Ogni territorio ha la sua storia, ogni elezione le sue incognite. Talvolta i candidati sindaci grillini cambiano in corsa, proprio come a Genova. A La Spezia l’aspirante prima cittadina si chiama Donatella Del Turco, ha 55 anni ed è dipendente delle Poste. Per lei 29 preferenze sui 43 votanti alle comunarie. Ma Del Turco non è stata la prima designazione dei Cinque Stelle. Lo scorso anno era stato scelto per acclamazione Marco Grondacci, giurista ambientale. Una candidatura cassata direttamente dal blog di Grillo per colpa di alcune precedenti esperienze politiche del diretto interessato, non più cumulabili secondo le direttive del Movimento. A Milano lo scorso anno si era ritirata Patrizia Bedori, vincitrice a sorpresa delle comunarie, convinta di non poter reggere la pressione mediatica della campagna elettorale. La stessa sorte è capitata in questi giorni a Doride Falduto. Avvocato di 37 anni, è stata scelta come aspirante sindaco di Monza con il voto favorevole di 20 attivisti certificati. Dopo qualche polemica, però, ha deciso di fare un passo indietro «per motivi personali». Al suo posto è stato premiato il secondo classificato alle primarie: Danilo Sidoni, 59 anni, regista. Forte di 17 voti. È a pochi chilometri da Monza, però, che i Cinque Stelle sognano di fare il colpo. L’obiettivo è Sesto San Giovanni, la ex Stalingrado d’Italia. Approfittando della debolezza del Partito Democratico - impegnato a livello nazionale in una difficile stagione congressuale aperta dalla scissione a sinistra - i grillini puntano ad arrivare al ballottaggio: il candidato è Antonio Foderaro, 44 anni, ingegnere. Ha già iniziato a fare campagna, senza grandi clamori. Nessuna polemica su come è stato scelto, sempre attraverso una mini-selezione fra gli iscritti. Impegnato su alcuni temi concreti, a partire da quello della difesa dell’ambiente.

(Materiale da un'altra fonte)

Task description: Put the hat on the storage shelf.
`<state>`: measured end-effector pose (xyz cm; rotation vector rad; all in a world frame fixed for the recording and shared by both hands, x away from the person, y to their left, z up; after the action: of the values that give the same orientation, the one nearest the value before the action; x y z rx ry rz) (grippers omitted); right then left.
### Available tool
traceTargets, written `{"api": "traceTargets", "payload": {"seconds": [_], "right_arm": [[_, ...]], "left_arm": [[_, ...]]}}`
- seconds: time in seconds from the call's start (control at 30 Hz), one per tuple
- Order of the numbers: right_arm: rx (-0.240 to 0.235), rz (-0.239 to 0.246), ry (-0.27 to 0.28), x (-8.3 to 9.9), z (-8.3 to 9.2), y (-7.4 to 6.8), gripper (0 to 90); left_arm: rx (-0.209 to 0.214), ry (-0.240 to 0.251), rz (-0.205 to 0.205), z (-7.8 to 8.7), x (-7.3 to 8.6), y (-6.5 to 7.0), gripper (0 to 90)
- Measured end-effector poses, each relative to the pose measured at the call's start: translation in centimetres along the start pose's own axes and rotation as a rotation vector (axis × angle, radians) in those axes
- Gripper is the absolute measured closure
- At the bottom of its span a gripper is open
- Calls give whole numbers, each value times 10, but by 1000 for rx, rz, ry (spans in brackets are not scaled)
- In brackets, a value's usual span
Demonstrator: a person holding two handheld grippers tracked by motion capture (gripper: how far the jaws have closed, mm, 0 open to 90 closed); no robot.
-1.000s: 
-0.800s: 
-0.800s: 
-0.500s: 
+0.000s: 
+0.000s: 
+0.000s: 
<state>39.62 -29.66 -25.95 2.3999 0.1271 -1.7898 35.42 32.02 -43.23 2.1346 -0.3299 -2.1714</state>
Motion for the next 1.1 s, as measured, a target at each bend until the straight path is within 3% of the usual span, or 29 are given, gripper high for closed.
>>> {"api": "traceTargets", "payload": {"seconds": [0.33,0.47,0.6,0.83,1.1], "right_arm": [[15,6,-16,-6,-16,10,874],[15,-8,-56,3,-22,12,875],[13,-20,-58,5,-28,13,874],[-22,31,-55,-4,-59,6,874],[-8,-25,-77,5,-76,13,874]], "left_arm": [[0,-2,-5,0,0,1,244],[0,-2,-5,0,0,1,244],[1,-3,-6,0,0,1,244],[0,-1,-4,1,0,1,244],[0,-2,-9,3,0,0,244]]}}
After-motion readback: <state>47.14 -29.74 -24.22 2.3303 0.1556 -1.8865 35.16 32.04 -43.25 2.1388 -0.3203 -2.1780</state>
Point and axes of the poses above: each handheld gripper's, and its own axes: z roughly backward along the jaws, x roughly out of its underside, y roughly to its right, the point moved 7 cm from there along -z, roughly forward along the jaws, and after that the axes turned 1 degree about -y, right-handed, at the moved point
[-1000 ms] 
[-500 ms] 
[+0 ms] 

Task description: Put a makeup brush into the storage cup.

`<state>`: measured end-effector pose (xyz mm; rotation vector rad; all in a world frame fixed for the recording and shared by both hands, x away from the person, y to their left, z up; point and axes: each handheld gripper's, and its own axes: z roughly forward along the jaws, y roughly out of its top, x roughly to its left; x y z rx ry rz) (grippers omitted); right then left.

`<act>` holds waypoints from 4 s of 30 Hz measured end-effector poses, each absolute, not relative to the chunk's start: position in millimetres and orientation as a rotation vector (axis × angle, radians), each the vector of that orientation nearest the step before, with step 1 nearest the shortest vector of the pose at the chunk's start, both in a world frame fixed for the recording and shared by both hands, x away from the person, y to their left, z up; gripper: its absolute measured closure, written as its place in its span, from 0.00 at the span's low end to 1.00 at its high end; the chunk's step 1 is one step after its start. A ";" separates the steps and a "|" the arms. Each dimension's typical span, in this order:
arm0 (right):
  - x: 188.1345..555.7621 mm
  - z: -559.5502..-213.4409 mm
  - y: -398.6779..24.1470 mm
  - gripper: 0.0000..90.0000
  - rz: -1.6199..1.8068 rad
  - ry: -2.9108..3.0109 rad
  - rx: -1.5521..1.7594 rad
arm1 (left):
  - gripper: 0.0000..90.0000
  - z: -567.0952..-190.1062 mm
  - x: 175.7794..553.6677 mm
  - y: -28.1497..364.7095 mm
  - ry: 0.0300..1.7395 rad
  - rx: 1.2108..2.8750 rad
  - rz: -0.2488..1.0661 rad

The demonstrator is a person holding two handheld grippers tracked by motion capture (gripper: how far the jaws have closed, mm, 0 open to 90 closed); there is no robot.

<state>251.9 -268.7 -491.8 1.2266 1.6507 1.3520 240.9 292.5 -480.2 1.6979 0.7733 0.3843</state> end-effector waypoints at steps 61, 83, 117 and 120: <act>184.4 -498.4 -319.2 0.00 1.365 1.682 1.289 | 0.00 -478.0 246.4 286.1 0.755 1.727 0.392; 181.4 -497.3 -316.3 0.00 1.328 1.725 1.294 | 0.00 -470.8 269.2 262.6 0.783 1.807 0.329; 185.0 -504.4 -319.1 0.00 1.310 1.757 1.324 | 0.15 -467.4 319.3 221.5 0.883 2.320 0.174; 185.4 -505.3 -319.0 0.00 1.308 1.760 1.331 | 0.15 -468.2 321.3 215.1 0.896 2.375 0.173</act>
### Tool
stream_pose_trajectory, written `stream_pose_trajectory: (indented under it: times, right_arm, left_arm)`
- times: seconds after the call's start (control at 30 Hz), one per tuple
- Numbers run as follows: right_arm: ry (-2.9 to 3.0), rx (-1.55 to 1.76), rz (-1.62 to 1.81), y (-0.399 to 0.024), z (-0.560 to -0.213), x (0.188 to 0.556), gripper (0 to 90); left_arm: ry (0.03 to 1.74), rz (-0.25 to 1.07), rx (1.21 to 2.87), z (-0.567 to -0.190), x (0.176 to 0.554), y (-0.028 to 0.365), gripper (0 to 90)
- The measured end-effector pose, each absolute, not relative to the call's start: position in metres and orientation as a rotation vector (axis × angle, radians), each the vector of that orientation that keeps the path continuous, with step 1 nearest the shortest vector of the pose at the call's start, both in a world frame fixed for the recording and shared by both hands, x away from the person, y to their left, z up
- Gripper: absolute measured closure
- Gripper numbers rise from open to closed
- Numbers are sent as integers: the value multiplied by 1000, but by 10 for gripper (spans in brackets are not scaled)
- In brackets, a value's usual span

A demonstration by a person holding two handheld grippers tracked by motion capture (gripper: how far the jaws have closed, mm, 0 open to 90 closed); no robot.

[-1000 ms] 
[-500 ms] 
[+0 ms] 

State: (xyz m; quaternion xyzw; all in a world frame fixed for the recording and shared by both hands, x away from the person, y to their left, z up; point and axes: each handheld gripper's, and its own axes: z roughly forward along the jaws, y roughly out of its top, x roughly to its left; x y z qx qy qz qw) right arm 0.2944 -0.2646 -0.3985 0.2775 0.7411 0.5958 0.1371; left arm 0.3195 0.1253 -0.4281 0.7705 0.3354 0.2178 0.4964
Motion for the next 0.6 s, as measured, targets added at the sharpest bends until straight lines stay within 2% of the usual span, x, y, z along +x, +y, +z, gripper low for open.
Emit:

Le Comunali restano una sfida importante per un movimento che ambisce a guidare il governo, ma nascondono anche molte incognite. Amministrare una città non è semplice, il rischio di un insuccesso è sempre dietro l’angolo. E i fallimenti possono trasformarsi in un boomerang

Del resto le comunarie pentastellate non sempre nascondono polemiche e conflitti, se si eccettuano casi limite come quello di Piacenza, dove i candidati sono addirittura due. Rosarita Mannina, 63 anni, avvocato, è stata selezionata dal meet up con alcune decine di voti. Andrea Pugni, 46 anni, è invece sostenuto dai tre consiglieri comunali uscenti. Stavolta per capire chi sarà il candidato sindaco si attende una decisione dall’alto. Sperando che alla fine i vertici non scelgano la svolta drastica: non presentare il simbolo. A Carrara, invece, la scelta del candidato Francesco De Pasquale è arrivata al termine di un serrato, ma leale, confronto interno. Alla fine l’insegnante di lettere ha superato l’avversario Michele Palma, informatico, per un soffio. 51 voti contro 45. «È stato un bel testa a testa - le sue prime parole - ma al di là del risultato è il lavoro di squadra ciò che conta». Nessuna polemica anche a Verona, dove le comunarie hanno portato all’investitura di Alessandro Gennari, 33 anni, ex rugbista ora impegnato nell’azienda di famiglia.

Le Comunali restano una sfida importante per un movimento che ambisce a guidare il governo, ma nascondono anche molte incognite. Amministrare una città non è semplice, il rischio di un insuccesso è sempre dietro l’angolo. E i fallimenti possono trasformarsi in un boomerang. Basta vedere cosa è successo negli ultimi mesi in Campidoglio, dove le difficoltà della giunta Raggi sono state spesso strumentalizzate dalle altre forze politiche per screditare i Cinque Stelle. Ecco perché, forse, nei gruppi parlamentari grillini non tutti attendono con ansia le elezioni di primavera. Qualcuno si spinge oltre. «Dopo quello che è successo a Roma - racconta un deputato in Transatlantico - stavolta forse è meglio se perdiamo».